TERZA DOMENICA DEL TEMPO ORDINARIO – Anno B
Ci sono decisioni che devono essere prese «subito». E questo non significa affatto che, nel momento in cui si decide, tutto sia già chiaro. Significa solo che è necessario dare subito il proprio assenso, perché altrimenti si butta al vento l’occasione della vita, e che, poi, ci sarà il tempo per approfondire ciò che subito si è scelto. La scelta di seguire Gesù è una di queste decisioni che domandano di essere prese «subito», come ci racconta l’evangelista Marco descrivendoci la chiamata dei primi quattro discepoli lungo il mare di Galilea. Sappiamo bene, ad esempio, che il «subito» di Pietro diventerà un «non lo conosco» ripetuto tre volte nelle ore drammatiche dell’arresto di Gesù. Come a dire che, dopo tre anni di vita insieme al Cristo, fu ancora possibile al discepolo della prima ora abbandonare il proprio maestro. La libertà è l’ingrediente fondamentale di ogni sequela. E Gesù ci tiene a lasciare i suoi discepoli in questa fondamentale libertà. Solo, vuole che essa sia subito pronta a seguirlo. Ad una libertà umana che segue Gesù non è risparmiato il rischio della fuga e del rinnegamento, ma è donato il refrigerio del perdono e il conforto della presenza vigile di Gesù, il quale prega perché coloro che lo hanno seguito non si disperdano e non vadano perduti. Questa è la grande verità contenuta in quel «subito» che ci fa un po’ di paura – perché a noi, chiamati di vecchia data dal Signore Gesù, sembra di essere ancora titubanti, come se continuassimo a rimandare la serietà di una risposta definitiva – : se ti metti subito al seguito di Gesù, Egli vigilerà sulle fragilità della tua vita, e ti aiuterà con la sua presenza ad essere forte nei momenti difficili e a recuperare la comunione con Dio nel momento del peccato; se non sei con Lui, quando queste cose ti capiteranno, allora sarai davvero solo. La fortuna di essere discepolo di Gesù non equivale al privilegio di essere perfetto, ma consiste nel dono di essere nella compagnia di Colui che è la Perfezione fatta carne.
Perché è necessario seguire «subito»? Perché «Il tempo è compiuto e il regno di Dio è vicino; convertitevi e credete nel vangelo» (Mc 1,15): così dice Gesù, inaugurando il suo ministero. San Paolo è ancora più esplicito nella sua lettera alla comunità di Corinto: «Il tempo si è fatto breve… passa infatti la figura di questo mondo» (1 Cor 7,29.31).
«Il tempo è compiuto» significa che la storia ha già raggiunto il suo apice, quando Gesù Cristo è venuto ad abitarla.

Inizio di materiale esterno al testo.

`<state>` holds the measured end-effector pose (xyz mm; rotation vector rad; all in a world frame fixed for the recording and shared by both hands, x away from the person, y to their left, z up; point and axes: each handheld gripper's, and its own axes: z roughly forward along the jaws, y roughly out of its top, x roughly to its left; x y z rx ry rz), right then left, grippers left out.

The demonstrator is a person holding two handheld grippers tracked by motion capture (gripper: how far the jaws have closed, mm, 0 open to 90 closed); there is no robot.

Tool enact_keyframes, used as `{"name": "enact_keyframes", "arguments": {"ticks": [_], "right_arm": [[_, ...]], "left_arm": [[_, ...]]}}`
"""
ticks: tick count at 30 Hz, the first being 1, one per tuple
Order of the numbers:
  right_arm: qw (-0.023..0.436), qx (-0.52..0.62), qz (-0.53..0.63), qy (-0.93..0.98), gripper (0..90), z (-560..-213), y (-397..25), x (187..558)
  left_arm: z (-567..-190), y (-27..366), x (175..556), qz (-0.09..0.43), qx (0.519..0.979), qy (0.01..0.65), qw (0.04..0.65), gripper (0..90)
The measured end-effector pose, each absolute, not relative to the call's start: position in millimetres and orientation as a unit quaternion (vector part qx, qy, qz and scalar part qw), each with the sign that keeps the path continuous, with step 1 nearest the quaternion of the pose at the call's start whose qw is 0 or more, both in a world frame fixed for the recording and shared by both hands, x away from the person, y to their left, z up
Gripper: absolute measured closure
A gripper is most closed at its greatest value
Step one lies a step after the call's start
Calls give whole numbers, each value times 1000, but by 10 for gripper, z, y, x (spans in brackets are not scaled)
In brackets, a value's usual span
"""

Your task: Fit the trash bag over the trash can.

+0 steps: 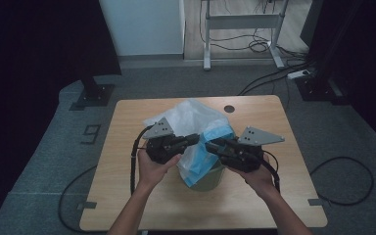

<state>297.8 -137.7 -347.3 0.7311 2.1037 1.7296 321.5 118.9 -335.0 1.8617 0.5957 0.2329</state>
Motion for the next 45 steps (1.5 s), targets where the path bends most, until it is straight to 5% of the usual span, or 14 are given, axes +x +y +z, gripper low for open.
{"name": "enact_keyframes", "arguments": {"ticks": [10,35,45], "right_arm": [[162,242,607,739,888,-3443,-1409,2978],[193,289,598,722,892,-3449,-1834,2996],[232,286,611,700,892,-3173,-2013,2965]], "left_arm": [[-3349,1217,3206,96,786,251,556,900],[-3139,1680,3178,124,743,276,597,900],[-3108,1720,3152,121,729,279,613,900]]}}
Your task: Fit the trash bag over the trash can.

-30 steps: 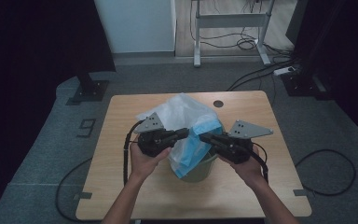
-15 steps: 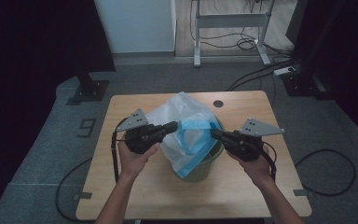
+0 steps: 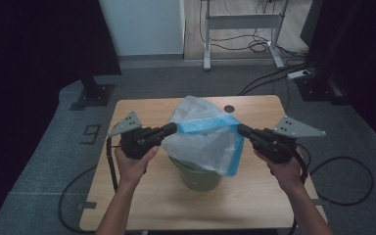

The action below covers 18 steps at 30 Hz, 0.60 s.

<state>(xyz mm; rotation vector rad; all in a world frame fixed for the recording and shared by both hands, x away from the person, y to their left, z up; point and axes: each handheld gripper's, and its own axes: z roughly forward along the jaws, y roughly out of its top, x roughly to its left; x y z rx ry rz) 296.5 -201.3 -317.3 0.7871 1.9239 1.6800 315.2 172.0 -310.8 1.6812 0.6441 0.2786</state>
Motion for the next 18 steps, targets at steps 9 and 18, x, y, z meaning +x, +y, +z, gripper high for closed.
{"name": "enact_keyframes", "arguments": {"ticks": [9,18], "right_arm": [[247,283,613,695,892,-3125,-2056,2903],[230,281,598,714,892,-3324,-1911,2924]], "left_arm": [[-3172,1746,3046,117,723,276,622,900],[-3228,1755,2953,127,737,275,604,694]]}}
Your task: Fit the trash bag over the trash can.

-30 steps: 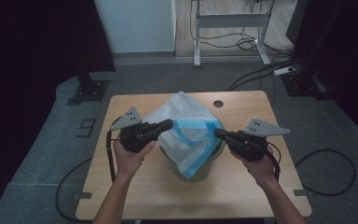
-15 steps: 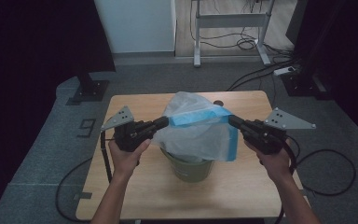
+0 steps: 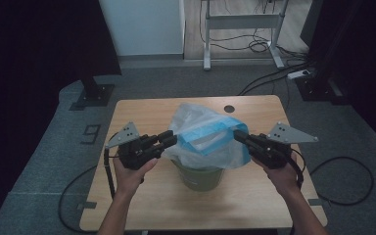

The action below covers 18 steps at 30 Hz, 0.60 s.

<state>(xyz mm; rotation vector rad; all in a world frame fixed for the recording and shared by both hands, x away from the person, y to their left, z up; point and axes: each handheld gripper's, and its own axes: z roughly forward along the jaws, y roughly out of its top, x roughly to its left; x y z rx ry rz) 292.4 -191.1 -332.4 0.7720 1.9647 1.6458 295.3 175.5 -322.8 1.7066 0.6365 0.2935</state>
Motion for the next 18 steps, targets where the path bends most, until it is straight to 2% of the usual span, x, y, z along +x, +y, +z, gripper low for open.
{"name": "enact_keyframes", "arguments": {"ticks": [3,7,13,18], "right_arm": [[228,276,597,718,891,-3327,-1863,2942],[224,275,594,722,892,-3338,-1818,2958],[222,274,593,724,892,-3334,-1791,2961],[219,272,591,727,892,-3323,-1790,2960]], "left_arm": [[-3149,1718,2905,149,739,278,596,494],[-3057,1655,2852,161,743,270,591,348],[-2994,1359,2855,150,776,241,563,283],[-3034,1158,2935,147,793,243,540,247]]}}
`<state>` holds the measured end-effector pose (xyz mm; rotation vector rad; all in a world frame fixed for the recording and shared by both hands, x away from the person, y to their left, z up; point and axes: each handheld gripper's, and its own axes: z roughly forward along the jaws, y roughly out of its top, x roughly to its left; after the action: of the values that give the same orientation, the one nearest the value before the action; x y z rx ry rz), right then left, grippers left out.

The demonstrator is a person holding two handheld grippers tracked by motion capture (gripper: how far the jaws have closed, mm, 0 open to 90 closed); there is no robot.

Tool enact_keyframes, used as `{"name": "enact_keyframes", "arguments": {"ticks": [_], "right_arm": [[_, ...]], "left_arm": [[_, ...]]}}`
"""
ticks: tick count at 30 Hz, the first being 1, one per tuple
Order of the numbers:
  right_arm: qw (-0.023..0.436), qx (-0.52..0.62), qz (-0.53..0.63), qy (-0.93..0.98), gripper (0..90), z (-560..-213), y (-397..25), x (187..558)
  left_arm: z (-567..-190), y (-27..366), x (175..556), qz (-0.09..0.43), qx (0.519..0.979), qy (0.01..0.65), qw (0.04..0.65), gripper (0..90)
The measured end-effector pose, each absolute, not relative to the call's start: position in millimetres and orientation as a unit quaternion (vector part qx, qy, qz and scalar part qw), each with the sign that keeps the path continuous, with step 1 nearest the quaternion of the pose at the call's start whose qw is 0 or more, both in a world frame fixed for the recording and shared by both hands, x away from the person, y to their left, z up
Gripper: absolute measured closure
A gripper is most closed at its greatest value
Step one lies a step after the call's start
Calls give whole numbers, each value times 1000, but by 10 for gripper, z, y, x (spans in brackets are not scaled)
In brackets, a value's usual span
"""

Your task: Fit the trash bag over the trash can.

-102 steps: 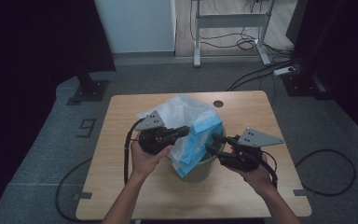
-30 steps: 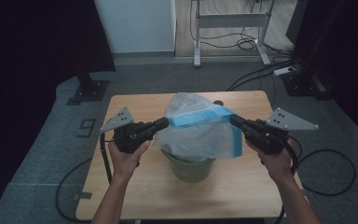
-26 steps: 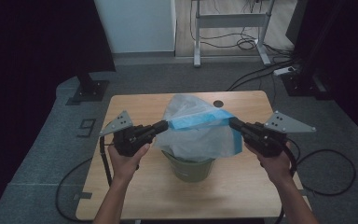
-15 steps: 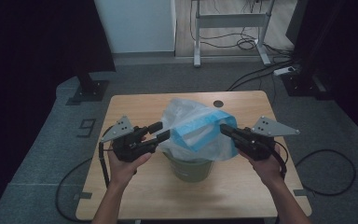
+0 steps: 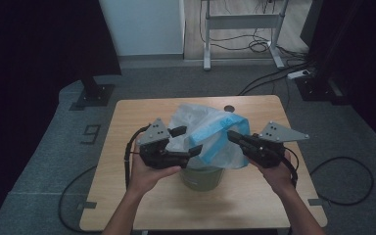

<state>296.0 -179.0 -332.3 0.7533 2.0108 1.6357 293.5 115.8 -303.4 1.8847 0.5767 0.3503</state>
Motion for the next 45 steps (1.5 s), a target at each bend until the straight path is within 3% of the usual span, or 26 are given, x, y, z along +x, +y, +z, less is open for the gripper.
{"name": "enact_keyframes", "arguments": {"ticks": [4,7,8,9,11,25,37,45], "right_arm": [[219,271,589,729,892,-3322,-1787,2960],[219,271,588,730,892,-3327,-1787,2959],[219,271,588,730,892,-3327,-1787,2959],[219,271,588,730,892,-3334,-1791,2960],[219,273,588,730,892,-3342,-1800,2959],[231,292,586,720,892,-3372,-1989,2952],[269,296,597,695,892,-3115,-2147,2965],[238,294,597,707,892,-3330,-2142,2941]], "left_arm": [[-3001,1052,3013,162,793,256,528,336],[-2981,1028,3045,163,795,255,525,609],[-2970,1021,3074,154,798,250,527,609],[-2958,1022,3118,140,800,247,528,805],[-2951,1039,3157,147,796,258,528,876],[-3034,1544,3283,161,727,339,575,899],[-3065,1651,3234,143,720,331,594,898],[-3288,1744,3193,130,724,345,583,896]]}}
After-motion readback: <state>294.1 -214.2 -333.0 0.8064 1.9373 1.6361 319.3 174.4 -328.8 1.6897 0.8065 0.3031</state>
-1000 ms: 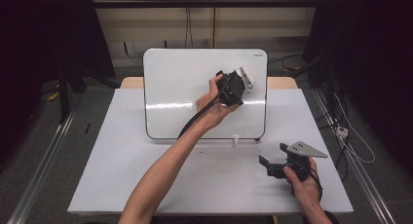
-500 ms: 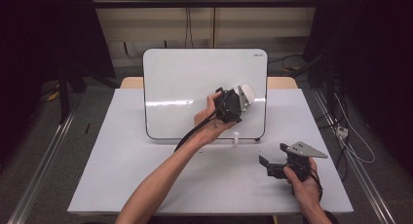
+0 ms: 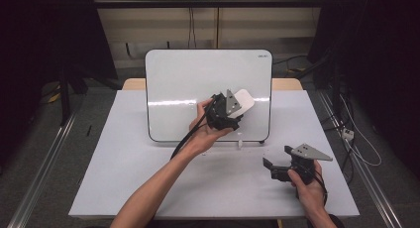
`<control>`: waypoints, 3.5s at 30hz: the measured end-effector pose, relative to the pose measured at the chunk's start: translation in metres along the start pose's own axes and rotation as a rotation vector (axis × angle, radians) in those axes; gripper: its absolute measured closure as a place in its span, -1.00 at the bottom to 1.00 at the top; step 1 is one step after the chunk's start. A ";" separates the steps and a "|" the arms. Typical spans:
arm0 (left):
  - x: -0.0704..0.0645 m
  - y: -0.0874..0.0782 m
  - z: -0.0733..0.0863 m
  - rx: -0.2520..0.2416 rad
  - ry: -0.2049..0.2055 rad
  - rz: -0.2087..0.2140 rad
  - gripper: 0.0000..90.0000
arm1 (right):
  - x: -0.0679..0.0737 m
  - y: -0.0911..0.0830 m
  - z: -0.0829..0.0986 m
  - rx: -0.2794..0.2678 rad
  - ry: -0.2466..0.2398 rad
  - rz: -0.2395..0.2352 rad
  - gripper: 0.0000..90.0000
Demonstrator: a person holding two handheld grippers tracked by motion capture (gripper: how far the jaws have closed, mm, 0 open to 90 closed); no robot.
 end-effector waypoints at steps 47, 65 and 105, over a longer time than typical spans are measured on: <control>0.034 -0.113 0.074 -0.073 -0.209 -0.189 -0.31 | -0.003 0.000 0.001 0.003 0.010 0.011 -0.88; 0.042 -0.130 0.109 -0.025 -0.226 -0.251 -0.31 | -0.003 0.000 0.001 0.004 0.007 0.016 -0.88; 0.048 -0.109 0.145 0.069 -0.219 -0.296 -0.46 | -0.001 0.000 0.000 -0.001 -0.006 0.015 -0.87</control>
Point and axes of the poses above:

Per ogni uomo che viene nella storia dopo è «subito» il momento di decidersi per Lui. L’unico modo per vivere un «tempo compiuto» è «subito». E «subito» si traduce temporalmente con «adesso». Adesso è il tempo di convertirsi e di credere al vangelo. Simone, Andrea, Giacomo e Giovanni ebbero la fortuna di trovarsi all’apice della storia e di intuire che dovevano subito seguire Gesù. Ma quel tempo è uguale al nostro, nonostante siano passati duemila anni. L’urgenza è identica, perché Cristo ha abbreviato il tempo.
«Il tempo si è fatto breve», annuncia, infatti, san Paolo. E rafforza il suo annuncio con alcune indicazioni su cui vale la pena di soffermarsi: «Quelli che hanno moglie, vivano come se non l’avessero; quelli che piangono, come se non piangessero; quelli che gioiscono come se non gioissero; quelli che comprano, come se non possedessero; quelli che usano i beni del mondo, come se non li usassero pienamente» (1 Cor 7,29-31). Non dice Paolo: «Siccome Gesù Cristo è venuto, le cose del mondo non hanno più alcun valore». Ma dice: «Siccome Gesù Cristo è venuto, le cose del mondo hanno valore solo in relazione a Lui». Non dice: «Siccome sei cristiano, non sposarti, non gioire, non comprare, non usare dei beni del mondo». Ma dice: «Siccome sei cristiano, c’è un modo di sposarsi, di gioire, di comprare, di usare i beni del mondo che ti contraddistingue». C’è, in una parola, uno «stile di vita» cristiano da incarnare giorno dopo giorno, nella condizione e nella vocazione in cui ciascuno si trova. Si tratta di uno stile che tratta il mondo come la scena di un teatro, in cui tutto è estremamente serio e in cui tutto è drammaticamente provvisorio. Questo è il modo di essere del cristiano.